According to draft documents seen by Responsible Investor, the Commission is expected to assess market views on how SFDR has been implemented and how it interacts with other elements of the European sustainable finance framework in a bid to address any potential shortcomings.

It will also address the lack of clarity around ‘light green’ Article 8 and ‘dark green’ Article 9 classifications, which has left asset managers and investors confused following a raft of downgrades and potential upgrades earlier this year.

The consultation could potentially kick off as soon as this week and is expected to run for three months, two industry insiders told Responsible Investor.

It comes as the Commission has come under increasing pressure from asset managers amid growing fears of greenwashing. Earlier this year, it debated scrapping Article 9 altogether.

The Commission said it would therefore seek views on “developing a more precise EU-level product categorisation system”, according to the document, which outlines two potential strategies.

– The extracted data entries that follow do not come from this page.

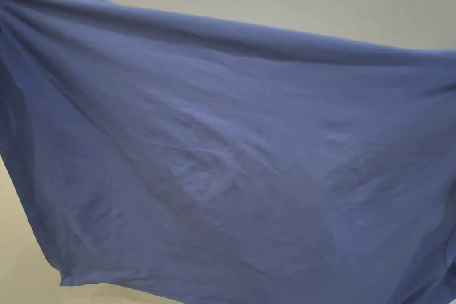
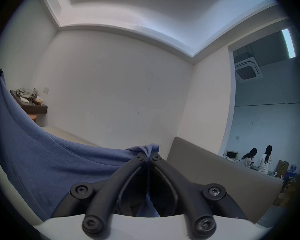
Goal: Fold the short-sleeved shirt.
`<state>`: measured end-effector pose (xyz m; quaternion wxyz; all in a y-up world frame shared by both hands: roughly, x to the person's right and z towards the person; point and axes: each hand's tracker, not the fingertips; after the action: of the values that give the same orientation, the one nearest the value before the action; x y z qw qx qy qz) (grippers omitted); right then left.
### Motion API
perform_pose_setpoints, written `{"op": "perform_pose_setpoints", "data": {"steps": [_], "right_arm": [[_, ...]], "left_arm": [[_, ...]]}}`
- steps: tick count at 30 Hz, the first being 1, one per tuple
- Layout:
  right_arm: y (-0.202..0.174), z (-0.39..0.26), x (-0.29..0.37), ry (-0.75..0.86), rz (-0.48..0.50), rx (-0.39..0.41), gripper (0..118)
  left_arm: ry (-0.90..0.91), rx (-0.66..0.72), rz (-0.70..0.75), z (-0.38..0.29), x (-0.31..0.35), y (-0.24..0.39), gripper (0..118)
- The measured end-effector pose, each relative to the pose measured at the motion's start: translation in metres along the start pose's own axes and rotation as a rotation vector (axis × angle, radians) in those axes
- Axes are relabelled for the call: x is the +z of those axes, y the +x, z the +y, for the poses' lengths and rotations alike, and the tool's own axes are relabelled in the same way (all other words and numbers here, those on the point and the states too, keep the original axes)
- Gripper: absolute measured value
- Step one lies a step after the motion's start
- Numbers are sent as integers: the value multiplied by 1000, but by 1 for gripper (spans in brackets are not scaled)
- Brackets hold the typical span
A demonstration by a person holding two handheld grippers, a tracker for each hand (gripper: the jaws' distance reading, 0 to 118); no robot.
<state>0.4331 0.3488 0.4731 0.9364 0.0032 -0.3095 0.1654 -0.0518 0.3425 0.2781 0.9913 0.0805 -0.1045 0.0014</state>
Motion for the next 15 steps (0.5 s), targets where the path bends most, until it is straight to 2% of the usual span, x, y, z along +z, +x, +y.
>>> {"op": "perform_pose_setpoints", "data": {"steps": [2, 9, 15], "right_arm": [[3, 17, -1, 29, 3, -17, 5], [2, 60, -29, 104, -34, 40, 5], [-7, 81, -82, 106, -57, 77, 5]], "left_arm": [[13, -11, 14, 10, -6, -5, 0], [63, -27, 14, 44, -32, -14, 0], [31, -18, -7, 62, -87, -13, 0]]}}
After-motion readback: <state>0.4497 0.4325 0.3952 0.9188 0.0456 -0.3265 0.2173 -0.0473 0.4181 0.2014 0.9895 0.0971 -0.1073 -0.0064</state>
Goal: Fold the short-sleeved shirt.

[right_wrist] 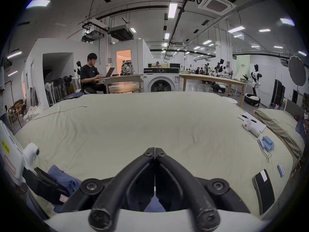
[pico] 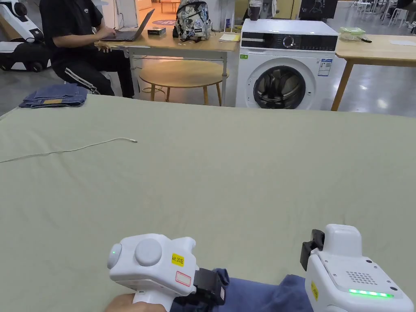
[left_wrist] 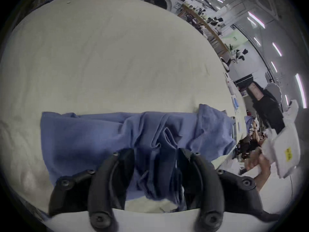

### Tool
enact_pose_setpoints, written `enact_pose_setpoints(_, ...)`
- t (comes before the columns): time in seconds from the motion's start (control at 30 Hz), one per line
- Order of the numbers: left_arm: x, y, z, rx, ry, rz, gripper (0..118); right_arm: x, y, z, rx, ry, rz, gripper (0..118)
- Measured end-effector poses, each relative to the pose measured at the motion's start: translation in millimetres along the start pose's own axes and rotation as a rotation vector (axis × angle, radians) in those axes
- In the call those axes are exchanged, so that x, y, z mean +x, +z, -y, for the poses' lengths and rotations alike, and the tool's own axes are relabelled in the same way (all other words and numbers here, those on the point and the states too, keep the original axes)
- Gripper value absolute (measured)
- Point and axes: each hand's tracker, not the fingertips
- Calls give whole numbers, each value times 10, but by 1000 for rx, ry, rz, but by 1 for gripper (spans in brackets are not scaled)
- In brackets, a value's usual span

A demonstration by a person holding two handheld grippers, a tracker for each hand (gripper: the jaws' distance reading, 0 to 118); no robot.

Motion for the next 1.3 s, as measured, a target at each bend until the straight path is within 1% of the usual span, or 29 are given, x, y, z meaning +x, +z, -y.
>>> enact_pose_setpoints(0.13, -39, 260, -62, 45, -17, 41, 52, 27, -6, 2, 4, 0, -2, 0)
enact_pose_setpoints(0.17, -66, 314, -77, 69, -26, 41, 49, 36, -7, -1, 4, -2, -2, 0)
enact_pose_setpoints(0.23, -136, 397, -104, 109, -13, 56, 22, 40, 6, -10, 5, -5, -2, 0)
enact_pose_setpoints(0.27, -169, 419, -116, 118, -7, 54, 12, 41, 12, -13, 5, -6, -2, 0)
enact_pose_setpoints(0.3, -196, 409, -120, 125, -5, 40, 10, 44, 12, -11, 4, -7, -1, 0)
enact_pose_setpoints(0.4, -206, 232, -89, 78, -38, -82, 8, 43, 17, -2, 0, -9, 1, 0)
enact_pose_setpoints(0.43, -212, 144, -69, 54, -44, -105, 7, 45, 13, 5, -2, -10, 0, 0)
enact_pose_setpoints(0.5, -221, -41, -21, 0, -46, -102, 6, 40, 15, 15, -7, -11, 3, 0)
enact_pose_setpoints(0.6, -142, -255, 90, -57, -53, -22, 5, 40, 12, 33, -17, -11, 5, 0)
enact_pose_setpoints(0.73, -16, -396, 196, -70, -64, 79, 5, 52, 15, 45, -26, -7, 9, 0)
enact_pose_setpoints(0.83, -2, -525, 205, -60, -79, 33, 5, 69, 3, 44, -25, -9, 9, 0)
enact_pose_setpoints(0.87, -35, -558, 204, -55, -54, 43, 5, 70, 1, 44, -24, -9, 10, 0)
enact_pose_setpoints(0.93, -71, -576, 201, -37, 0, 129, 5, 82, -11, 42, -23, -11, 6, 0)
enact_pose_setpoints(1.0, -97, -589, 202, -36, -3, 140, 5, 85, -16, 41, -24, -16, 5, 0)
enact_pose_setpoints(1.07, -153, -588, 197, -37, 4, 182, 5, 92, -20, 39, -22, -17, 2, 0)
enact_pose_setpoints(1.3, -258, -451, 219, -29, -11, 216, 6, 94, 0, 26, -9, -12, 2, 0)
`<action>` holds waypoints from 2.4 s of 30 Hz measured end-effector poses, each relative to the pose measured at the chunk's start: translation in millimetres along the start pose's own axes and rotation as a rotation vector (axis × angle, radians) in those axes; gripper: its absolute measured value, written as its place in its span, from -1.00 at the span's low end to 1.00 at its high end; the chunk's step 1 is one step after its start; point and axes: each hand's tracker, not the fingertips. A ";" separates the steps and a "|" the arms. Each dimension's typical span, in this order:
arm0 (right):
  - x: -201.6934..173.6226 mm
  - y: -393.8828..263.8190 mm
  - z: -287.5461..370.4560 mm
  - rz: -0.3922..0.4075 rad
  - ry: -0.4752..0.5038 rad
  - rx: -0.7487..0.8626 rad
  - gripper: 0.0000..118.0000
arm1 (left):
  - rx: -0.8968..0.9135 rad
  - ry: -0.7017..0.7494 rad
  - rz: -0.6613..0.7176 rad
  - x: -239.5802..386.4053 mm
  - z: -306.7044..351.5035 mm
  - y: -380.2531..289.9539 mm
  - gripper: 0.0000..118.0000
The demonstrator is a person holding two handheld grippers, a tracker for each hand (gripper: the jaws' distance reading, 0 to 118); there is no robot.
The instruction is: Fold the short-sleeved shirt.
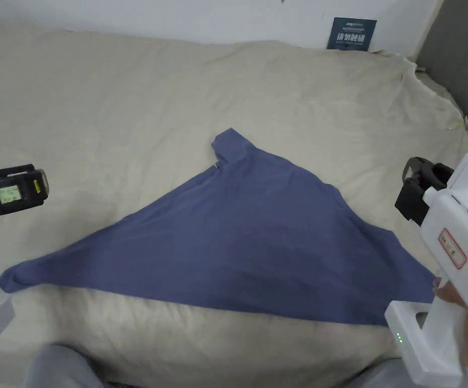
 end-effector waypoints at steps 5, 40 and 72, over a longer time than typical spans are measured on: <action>-0.4 -6.2 -7.0 0.010 0.004 -0.024 -1.00 | -0.217 0.146 0.031 -30.2 -39.9 -32.3 1.00; -20.1 24.1 -73.6 0.121 0.073 -0.194 -1.00 | -0.182 0.065 0.169 -28.5 -43.0 -62.2 -1.00; -81.8 -60.4 -488.3 0.221 0.154 -0.902 -0.19 | -0.206 0.152 0.341 -25.8 -71.0 -60.4 -1.00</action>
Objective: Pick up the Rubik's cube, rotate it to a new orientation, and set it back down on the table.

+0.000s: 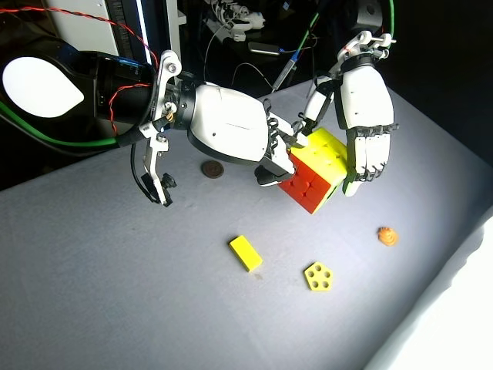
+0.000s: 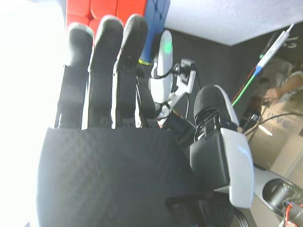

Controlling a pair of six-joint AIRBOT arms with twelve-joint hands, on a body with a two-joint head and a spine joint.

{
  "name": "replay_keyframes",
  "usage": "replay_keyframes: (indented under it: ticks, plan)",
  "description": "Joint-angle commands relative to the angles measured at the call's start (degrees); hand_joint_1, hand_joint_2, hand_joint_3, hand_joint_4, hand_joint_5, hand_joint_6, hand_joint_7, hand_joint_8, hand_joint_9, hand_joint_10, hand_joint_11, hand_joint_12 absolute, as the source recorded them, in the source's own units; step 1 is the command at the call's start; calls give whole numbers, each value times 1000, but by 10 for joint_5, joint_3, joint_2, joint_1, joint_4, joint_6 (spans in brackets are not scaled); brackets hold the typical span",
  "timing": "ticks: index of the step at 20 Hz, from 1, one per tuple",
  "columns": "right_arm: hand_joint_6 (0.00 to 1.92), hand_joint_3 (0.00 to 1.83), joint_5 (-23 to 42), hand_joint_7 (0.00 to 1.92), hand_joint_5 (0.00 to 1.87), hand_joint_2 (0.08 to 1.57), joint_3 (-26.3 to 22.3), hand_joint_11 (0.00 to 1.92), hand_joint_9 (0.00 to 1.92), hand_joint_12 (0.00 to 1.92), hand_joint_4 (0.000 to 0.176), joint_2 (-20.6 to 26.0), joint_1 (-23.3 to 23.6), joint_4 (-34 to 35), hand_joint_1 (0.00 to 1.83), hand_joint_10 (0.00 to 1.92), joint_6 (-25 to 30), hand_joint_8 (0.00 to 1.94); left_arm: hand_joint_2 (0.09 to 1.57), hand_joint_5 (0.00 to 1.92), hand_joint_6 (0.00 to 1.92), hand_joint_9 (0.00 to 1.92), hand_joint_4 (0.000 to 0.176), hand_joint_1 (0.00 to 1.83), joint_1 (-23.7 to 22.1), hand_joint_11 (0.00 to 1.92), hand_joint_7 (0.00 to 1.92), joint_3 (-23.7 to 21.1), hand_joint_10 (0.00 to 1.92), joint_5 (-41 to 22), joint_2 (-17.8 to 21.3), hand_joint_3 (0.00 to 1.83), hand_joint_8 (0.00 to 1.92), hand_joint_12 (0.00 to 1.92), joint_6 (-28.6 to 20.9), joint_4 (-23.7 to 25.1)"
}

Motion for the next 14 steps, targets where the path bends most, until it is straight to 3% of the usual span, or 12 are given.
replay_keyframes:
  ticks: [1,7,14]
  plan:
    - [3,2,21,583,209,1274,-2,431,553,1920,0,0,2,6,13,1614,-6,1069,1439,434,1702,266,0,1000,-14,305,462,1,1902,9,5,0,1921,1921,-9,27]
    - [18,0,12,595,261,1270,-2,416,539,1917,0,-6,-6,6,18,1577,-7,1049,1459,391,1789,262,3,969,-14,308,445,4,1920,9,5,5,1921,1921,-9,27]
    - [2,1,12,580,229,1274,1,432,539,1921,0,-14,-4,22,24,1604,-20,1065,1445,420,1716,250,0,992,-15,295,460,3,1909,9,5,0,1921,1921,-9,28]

Firstly, the regulator could develop more clarity on how Articles 8 and 9 are defined, or secondly, new types of investment categories could be created that could see the classifications disappear from the framework completely.

Under the new category proposals, which are set to closely mirror the Financial Conduct Authority’s (FCA) sustainability disclosures, four classifications have been put forward.

Firstly, a category for products investing in targeted measurable solutions to sustainable issues, similar to the FCA’s Impact label.

Secondly, a category for funds aiming to meet convincing sustainable standards or a particular theme and thirdly a category that aims to bring “measurable improvements” to the sustainability profile they invest in.

A fourth category, which is not included in the FCA’s Sustainable Disclosure Regulation (SDR), would cover funds that exclude activities with negative environmental or social effects.

Elsewhere, the consultation will ask for views on changes to the disclosure requirements, whether it finds the current requirements useful and whether it should consider streamlining the process.

It also considers whether it should introduce a blanket disclosure requirement for all funds regardless of its sustainability-related claims or not, in a bid to make it “easier for some investors to understand products’ sustainability performance”.